The Hague Group, led by Malaysia, South Africa, and Colombia, formed in January 2025 in “defense of international law” and in solidarity with Palestinians. Over 70 countries from all regions signed a joint statement defending multilateralism at the UN. Earlier, in 2017, former Danish Prime Minister Anders Fogh Rasmussen set up the Alliance of Democracies Foundation to rally the dwindling ranks of democratic countries to “support each other against authoritarian pressures.”
Whatever its precise contours, an alliance of rights-respecting democracies would offer a hopeful counterpoint to the authoritarian trope of China’s and Russia’s leaders standing alongside North Korea’s Kim Jong Un, observing military hardware in a parade in Beijing’s Tiananmen Square in September. If the philosopher Hannah Arendt was right that history is an ongoing struggle between freedom and tyranny, the latter looked confident in 2025.
Yet, even in the worst of times, the idea of freedom and human rights is enduring. People power remains an engine for change. In the US, “No Kings” marches have drawn millions, protesters in Chicago, Minneapolis, Los Angeles, and around the country have stood up against the deployment of the National Guard and ICE abuses, and students are still organizing for Palestine on university campuses despite draconian crackdowns and visa revocations.

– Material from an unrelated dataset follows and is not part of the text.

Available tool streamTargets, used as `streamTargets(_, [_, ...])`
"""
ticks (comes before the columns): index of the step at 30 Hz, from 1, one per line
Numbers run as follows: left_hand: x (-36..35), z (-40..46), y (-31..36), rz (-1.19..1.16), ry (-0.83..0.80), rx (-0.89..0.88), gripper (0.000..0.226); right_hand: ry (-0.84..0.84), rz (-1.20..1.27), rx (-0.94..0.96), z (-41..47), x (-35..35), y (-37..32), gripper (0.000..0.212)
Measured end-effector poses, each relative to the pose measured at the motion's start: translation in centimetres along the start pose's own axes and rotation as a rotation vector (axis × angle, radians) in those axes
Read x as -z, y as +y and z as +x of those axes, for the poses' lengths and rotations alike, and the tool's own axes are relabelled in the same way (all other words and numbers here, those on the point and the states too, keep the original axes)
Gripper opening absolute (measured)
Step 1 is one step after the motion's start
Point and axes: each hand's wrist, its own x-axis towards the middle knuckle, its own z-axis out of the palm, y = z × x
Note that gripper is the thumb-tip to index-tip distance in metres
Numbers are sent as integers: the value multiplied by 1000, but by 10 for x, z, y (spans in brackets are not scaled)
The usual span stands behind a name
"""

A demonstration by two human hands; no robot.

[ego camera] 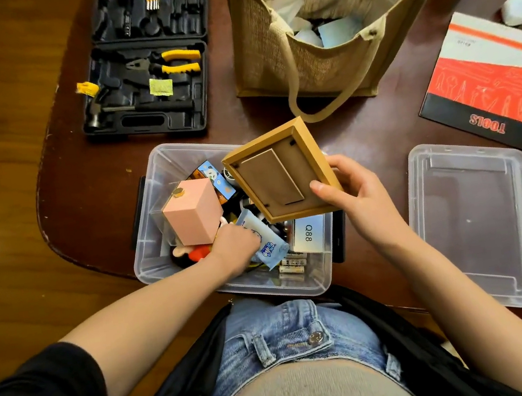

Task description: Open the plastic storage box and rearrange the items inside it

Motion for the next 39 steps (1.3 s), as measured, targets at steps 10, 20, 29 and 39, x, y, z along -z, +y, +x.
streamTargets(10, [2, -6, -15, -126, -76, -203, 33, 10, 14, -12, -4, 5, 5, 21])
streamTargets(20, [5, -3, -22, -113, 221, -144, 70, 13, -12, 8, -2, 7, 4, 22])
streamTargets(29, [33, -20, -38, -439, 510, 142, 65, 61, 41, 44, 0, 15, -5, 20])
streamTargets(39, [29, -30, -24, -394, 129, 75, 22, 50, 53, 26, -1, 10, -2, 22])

People gather facing law enforcement after marching through downtown Austin, Texas at the conclusion of the "No Kings Day" demonstration in the US, June 3, 2026.

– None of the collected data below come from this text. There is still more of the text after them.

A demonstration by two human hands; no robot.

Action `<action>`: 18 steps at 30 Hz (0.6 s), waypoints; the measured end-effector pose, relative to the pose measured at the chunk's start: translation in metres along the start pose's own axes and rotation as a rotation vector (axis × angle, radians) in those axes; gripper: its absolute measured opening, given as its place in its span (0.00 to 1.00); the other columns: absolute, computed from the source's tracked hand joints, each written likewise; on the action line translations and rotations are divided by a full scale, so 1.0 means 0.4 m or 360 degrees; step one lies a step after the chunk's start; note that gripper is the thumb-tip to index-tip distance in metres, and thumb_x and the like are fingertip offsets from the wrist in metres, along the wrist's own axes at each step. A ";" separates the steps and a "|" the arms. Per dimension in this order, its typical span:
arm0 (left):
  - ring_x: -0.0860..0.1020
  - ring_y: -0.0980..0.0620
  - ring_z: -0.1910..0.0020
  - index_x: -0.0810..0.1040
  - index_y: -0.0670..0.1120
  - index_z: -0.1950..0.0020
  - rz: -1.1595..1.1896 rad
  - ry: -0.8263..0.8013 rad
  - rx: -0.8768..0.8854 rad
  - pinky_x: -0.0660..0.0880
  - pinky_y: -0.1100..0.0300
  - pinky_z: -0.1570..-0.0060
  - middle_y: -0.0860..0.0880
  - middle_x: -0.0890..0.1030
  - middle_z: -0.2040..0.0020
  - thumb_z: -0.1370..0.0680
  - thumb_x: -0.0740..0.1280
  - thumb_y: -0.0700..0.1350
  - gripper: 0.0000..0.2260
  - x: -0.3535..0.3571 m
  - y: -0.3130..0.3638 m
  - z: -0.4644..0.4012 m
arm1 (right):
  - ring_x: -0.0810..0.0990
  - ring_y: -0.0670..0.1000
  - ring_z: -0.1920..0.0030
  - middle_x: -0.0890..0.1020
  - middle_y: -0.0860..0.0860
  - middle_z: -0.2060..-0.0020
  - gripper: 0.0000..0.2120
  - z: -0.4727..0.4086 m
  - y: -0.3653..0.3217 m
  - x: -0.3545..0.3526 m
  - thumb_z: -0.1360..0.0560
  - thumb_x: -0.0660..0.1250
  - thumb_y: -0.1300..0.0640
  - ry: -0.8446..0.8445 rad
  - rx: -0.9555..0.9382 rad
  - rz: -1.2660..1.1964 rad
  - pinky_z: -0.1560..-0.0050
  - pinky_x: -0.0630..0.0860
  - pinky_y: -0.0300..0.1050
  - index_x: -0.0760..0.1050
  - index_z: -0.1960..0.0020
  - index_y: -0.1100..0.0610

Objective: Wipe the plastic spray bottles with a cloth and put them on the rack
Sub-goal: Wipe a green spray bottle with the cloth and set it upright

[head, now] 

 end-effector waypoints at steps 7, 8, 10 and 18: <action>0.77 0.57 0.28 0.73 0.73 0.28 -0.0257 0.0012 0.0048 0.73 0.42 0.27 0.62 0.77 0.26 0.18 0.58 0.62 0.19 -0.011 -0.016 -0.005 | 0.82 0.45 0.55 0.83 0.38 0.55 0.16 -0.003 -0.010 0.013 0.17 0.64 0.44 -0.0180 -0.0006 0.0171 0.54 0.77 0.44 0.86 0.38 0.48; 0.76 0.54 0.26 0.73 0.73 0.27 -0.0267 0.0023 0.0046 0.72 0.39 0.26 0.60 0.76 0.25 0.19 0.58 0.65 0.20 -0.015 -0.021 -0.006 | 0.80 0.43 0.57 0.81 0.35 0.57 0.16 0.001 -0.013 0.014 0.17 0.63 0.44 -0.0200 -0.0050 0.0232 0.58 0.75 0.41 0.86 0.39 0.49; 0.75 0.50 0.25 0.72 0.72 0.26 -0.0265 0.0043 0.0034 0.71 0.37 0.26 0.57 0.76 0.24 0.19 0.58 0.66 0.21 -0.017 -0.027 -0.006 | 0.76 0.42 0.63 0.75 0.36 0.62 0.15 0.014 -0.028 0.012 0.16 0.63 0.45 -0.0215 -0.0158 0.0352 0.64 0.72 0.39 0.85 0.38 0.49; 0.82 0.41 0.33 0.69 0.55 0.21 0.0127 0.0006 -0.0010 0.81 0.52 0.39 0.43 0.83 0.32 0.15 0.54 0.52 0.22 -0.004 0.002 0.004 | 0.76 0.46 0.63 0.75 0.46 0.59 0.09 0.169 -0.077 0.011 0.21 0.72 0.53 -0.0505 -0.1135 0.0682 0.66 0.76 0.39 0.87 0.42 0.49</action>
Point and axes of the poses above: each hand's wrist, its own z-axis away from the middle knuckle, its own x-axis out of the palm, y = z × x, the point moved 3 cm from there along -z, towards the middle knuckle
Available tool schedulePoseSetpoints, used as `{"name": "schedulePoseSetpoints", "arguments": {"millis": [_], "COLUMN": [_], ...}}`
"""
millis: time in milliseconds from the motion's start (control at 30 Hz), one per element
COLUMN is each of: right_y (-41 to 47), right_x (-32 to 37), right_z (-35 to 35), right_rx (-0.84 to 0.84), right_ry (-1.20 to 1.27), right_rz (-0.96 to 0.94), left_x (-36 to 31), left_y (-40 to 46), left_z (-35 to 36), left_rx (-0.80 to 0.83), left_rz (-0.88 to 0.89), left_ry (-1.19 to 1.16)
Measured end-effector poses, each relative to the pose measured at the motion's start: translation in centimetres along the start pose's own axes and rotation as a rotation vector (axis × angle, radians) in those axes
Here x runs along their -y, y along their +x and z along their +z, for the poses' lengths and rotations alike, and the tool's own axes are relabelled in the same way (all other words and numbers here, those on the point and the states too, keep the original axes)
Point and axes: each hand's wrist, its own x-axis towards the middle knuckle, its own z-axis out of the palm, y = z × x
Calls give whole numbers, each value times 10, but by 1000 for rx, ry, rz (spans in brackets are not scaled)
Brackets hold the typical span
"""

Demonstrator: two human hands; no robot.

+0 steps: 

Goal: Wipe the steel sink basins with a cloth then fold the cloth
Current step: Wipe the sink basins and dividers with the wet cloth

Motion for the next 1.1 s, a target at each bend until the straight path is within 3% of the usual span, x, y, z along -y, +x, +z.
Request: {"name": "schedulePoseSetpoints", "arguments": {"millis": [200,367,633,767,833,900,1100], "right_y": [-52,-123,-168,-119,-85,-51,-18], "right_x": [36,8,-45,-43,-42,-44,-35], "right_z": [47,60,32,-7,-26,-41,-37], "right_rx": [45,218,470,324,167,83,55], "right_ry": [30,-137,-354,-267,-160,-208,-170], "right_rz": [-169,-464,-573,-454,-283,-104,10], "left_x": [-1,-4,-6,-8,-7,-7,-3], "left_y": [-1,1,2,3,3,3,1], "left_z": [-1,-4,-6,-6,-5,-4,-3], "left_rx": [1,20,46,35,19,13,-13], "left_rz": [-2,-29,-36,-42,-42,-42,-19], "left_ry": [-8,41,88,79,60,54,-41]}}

Buoyed by popular resistance, South Korean parliamentarians impeached their president to prevent him from grabbing power through martial law. Grassroots aid efforts by Sudan’s emergency response rooms, Hong Kong’s fire relief, Sri Lanka’s cyclone relief community kitchens, and Ukrainian mutual aid and solidarity collectives represent the best of this trend.
In 2025, Gen Z protests against corruption, inadequate public services, and poor governance in Nepal, Indonesia, and Morocco brought to the forefront the need for governments to listen to their youth and tackle corruption and inequality. But as the difficulties of restoring rights in Bangladesh after years under an authoritarian government illustrates, gains won through public mobilization can easily be lost unless democratic participation and free expression remain unassailable.
People take part in a youth-led protest against corruption and calling for education and healthcare reforms, in Rabat, Morocco, June 3, 2026.
Demonstrators outside Nepal's Parliament during a protest in Kathmandu condemning social media prohibitions and corruption by the government, June 3, 2026.
In this more hostile world, civil society is more critical than ever. It’s also increasingly endangered, particularly in an environment where funding is scarce. In 2025, Human Rights Watch was labeled “undesirable” and banned from operating in Russia. For partners in Egypt, Hong Kong, and India, these tactics are all too familiar. Restrictions on civil society and protest have become more commonplace in Europe, including the UK and France. And now, for the first time, many worry about risks associated with their operational presence in the US, where the Open Society Foundations, a major donor, have already been threatened, and the administration is preparing a list of “domestic terrorists” under overbroad guidance that could be interpreted to include the work of many progressive groups.
Breaking the authoritarian wave and standing up for human rights is a generational challenge. In 2026, it will play out most acutely in the US, with far-reaching consequences for the rest of the world. Fighting back will require a determined, strategic, and coordinated reaction from voters, civil society, multilateral institutions, and rights-respecting governments around the globe.
거울나라의 앨리스 압솔렘 목소리로 나오는 앨런릭먼의 유작., Human Rights Watch’s 36th annual review of human rights practices and trends around the globe, reviews developments in more than 100 countries.